The Department of Physics of the University of Patras fell victim to attack by Turkish hackers who had the opportunity to request in their own way the extradition of 8 Turkish soldiers who came to Greece immediately after the coup against Recep Tayyip Erdoğan's government.
Thus, on Wednesday, February 1, the official website of the Department of Physics of the University of Patras was found distorted by the spelled message of the Turkish hackers who demanded that we return our "soldiers".
And the whole page:
Let's say that if you look at the page of the University of Patras today it has returned to its original form and it is as if it did not precede an attack. But according to a complaint we received from our reader (Nyo / GHS) the vulnerability that allowed the Turks to post their message is still open, that is, it has not been repaired.
To prove this, the researcher sent us a screenshot that is distinguished that he has been linked to the site with the University Secretariat account. So as you can see if the vulnerability still exists, anyone can use it.
The security gap may not give full access to the site or the server as University technicians have added some filters, but it is just as serious because it allows a malicious or non-malicious user to add code in html or javascript format and to influence everyone who enters on the site. Of course with javascript they can deform the whole page (Post Reflected Deface).
Please note that the link to vulnerability is available to everyone and is located on the page footer. Members use it as well as the site management team. The attack from this point was a very simple SQL injection (SQLi) format.

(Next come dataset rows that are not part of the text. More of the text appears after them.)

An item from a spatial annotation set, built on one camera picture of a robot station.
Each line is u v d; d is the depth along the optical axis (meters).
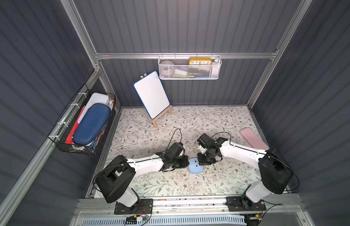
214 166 0.87
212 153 0.64
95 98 0.77
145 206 0.73
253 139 0.99
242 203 0.67
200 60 0.87
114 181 0.44
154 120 1.02
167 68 0.83
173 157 0.68
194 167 0.85
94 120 0.69
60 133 0.61
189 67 0.90
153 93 0.98
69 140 0.64
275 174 0.45
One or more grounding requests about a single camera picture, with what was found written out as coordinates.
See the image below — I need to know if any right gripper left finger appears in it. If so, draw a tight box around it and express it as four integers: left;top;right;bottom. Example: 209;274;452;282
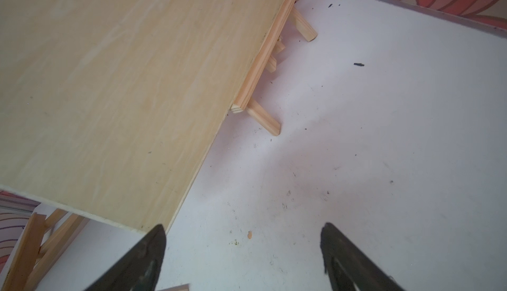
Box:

With a very simple SQLi query, Nyo managed to overtake the login form and get into the site. From the management panel, you could make posts, upload files, and more, as you'll see below:
Meanwhile, it is worth mentioning that the SQLi query used by Nyo was very simple and the researcher pointed out that it could affect the site's publications with Persistent XSS.
By the same method it could affect both admin and visitors to the page, by changing pages and posts and adding malicious scripts.

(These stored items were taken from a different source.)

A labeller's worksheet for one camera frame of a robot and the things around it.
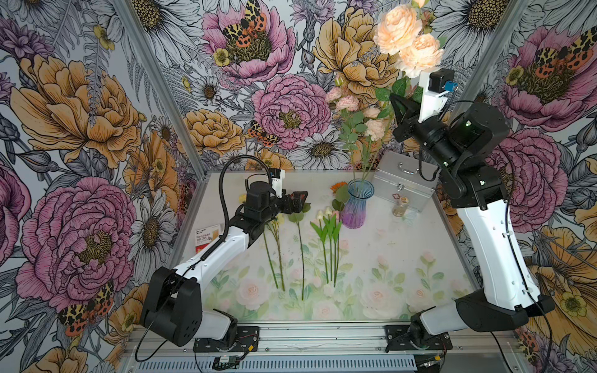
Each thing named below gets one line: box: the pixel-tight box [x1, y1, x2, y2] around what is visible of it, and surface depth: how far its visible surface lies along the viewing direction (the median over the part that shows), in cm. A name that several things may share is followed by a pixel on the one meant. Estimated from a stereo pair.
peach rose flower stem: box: [373, 0, 446, 119], surface depth 41 cm
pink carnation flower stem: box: [325, 75, 368, 183], surface depth 81 cm
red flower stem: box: [288, 202, 312, 301], surface depth 96 cm

It should be noted that we still have the impression that such a security gap still exists, leaving exposed page data but also a manager to its visitors.
Nyo even told us that the gap is not new, that there is a long time ago and that the page has been hacked by hackers who used exactly the same SQLi.
Let's hope that this time it will be repaired, before anyone else begins to take on how effective a hacker is, on a page that no one fixes.
SecNews.gr remains at the disposal of any interested administrator who wants to fix the vulnerability.